» Exercise requirements: Across the listing below, how many lines contain "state"? Answer with the number and nothing else.

» Source material:

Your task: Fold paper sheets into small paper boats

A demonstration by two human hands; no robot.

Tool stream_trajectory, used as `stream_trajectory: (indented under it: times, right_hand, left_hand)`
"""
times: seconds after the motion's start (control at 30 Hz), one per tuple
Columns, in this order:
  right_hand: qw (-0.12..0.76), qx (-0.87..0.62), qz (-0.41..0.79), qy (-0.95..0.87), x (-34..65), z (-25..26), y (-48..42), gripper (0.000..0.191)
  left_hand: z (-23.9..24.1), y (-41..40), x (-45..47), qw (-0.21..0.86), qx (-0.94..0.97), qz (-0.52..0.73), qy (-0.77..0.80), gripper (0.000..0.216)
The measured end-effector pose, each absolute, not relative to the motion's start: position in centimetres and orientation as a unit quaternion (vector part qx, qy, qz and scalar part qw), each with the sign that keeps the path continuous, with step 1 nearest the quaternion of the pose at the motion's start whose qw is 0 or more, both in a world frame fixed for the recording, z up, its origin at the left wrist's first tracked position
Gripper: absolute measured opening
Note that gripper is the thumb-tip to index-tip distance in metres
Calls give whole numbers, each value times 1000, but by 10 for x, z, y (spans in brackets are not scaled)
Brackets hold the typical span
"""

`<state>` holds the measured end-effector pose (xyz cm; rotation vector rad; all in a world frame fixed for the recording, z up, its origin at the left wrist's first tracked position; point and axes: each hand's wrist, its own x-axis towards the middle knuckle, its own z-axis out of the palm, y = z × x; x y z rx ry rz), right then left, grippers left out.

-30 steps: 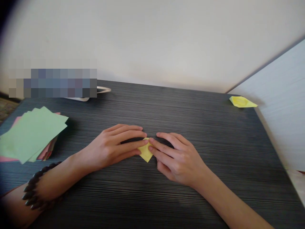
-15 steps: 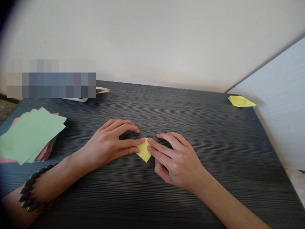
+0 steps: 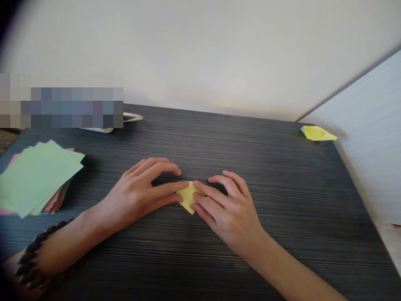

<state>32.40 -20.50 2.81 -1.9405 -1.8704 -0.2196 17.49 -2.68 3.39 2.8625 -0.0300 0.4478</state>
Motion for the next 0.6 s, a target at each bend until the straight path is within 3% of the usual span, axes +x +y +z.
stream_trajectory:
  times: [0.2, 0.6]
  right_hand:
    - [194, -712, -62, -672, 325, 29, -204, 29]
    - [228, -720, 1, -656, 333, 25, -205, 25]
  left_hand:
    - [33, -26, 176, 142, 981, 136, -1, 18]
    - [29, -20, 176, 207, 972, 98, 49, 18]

» Output: 2